Somewhere in a suburb of North London, there’s a crisis. More than a crisis, a positive disaster: Belinda and Ralph are expecting four for supper, and there’s no Marie Rose sauce for the Prawns Marie Rose. All in all, the evening couldn’t possibly get any worse… Until the doorbell rings, bringing the Doctor and Leela to the dinner party. They’ve got a crisis, too – temporal ruckage has sent the TARDIS to another time zone entirely. Meaning they might have to endure a whole evening in Belinda’s company. But the Doctor and Leela aren’t the only uninvited guests tonight. There’s a strange fog falling, out in the road. And in that fog: savage blue-skinned monsters, with dinner party plans of their own. Because it’s not Prawns Marie Rose on their menu – it’s people!
After being such a mixed bag of offerings throughout the first three series’ of Big Finish’s Fourth Doctor range, the series has recently seemed to find it’s footing and a consistency, recent releases hitting the note in terms of tone and performance. After the impressive Death Match last month, can Alan Barnes keep the trend going and equal his other release this month Last of the Cybermen? no, he betters it.
While Last of the Cybermen was excellently plotted with magical performances from our leads, Colin Baker and Frazer Hines standing out in particular, we felt the play was let down somewhat with a sense of over-familiarity, that we’d walked a similar path with the Cybermen all too often. Not so here, the concept and execution refreshingly new. While we like to see the audios staying within the bounds of the realities of the era (lower your weapons rads vs. trads veterans) there is a danger of straying into complacency and the realms of deja vu.
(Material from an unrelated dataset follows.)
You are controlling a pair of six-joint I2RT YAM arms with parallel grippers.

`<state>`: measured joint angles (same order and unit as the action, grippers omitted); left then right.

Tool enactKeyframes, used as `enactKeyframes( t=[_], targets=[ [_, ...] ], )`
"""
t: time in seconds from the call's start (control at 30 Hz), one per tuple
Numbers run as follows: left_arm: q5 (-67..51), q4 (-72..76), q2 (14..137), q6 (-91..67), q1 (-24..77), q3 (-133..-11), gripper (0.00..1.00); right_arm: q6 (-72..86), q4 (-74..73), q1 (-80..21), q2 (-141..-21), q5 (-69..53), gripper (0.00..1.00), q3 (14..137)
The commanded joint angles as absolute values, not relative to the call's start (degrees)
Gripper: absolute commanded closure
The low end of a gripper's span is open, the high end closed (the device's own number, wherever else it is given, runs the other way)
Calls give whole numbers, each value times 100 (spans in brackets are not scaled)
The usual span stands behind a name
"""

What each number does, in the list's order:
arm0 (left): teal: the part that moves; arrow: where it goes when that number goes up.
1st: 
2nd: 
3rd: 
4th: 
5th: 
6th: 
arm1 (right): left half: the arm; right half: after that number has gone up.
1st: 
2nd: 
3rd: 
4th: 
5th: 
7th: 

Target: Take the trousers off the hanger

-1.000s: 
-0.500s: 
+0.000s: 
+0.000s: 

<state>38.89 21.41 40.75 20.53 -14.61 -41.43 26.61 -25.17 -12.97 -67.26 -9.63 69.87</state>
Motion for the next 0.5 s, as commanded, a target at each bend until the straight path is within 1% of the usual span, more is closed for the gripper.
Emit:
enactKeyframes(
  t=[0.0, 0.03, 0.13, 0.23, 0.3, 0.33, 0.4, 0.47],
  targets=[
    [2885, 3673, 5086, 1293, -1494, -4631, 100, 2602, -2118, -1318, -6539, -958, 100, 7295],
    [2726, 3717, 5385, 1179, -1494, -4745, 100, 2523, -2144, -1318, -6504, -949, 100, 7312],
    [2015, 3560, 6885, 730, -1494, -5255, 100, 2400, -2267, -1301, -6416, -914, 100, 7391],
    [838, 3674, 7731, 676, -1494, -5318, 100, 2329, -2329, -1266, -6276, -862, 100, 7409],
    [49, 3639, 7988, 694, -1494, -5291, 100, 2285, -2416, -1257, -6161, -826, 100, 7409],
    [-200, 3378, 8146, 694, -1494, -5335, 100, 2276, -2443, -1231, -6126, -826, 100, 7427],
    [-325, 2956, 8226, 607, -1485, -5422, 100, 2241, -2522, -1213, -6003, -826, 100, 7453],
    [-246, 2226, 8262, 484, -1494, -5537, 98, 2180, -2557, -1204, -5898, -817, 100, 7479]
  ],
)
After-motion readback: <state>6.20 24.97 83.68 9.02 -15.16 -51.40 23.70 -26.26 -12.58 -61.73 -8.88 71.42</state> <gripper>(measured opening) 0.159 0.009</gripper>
Bringing a nightmarish dinner party to life, Barnes’ tale is benefited by the perfect Doctor for the role, the premise having “written for Tom Baker” all over it and it’s difficult to see it working in this way with any other Doctor. The icon is having a ball here, you can visualise the eyes bulging – all teeth and curls as he’s gifted some riotously funny material, stealing the show as only Baker can, while ensuring the drama never suffers. This is vintage Tom, offsetting the ever increasing threat with humour.
The rest of the cast is excellent, Annette Badland (Aliens of London, Boom Town) standing out as Thelma and Katy Wix’s Belinda is suitably monstrous in her role as hostess, both served well by the script as once again is Leela, her scene with Penny and her husband a highlight. While the play stays strong throughout, the ending unfortunately lets it down, feeling at odds with the rest of the audio and something that unduly effects what came before.
That said, Suburban Hell is a fantastic entry in this very strong fourth series of Tom Baker audios. A genuine rib-tickler with a dark underbelly that shines it’s most with a Tom at his sparkling best. Excellently cast and scripted, the series has found a fine footing and the play comes highly recommended as we head into the anticipated The Cloisters of Terror next month and the return of Emily Shaw. Suburban Hell is one of the highlights of the Fourth Doctor at Big Finish.